Activity:
Your result will be the set of lines with "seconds", copied from the material below.
──────── Data provided ────────
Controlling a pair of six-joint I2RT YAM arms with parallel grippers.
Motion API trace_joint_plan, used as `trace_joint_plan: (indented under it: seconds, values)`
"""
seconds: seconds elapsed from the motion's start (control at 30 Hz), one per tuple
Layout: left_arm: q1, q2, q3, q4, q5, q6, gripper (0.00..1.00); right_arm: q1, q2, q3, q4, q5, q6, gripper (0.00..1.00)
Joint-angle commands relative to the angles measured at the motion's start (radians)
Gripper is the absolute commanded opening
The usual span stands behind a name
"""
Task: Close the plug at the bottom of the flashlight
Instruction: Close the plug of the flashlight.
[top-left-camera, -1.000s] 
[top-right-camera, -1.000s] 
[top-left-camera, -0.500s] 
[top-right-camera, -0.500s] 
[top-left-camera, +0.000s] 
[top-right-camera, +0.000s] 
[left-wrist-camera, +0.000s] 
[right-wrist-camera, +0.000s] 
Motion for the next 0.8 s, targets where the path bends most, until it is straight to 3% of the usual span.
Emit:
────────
Exercise response:
Motion API trace_joint_plan, used as `trace_joint_plan: (indented under it: seconds, values)`
seconds: seconds elapsed from the motion's start (control at 30 Hz), one per tuple

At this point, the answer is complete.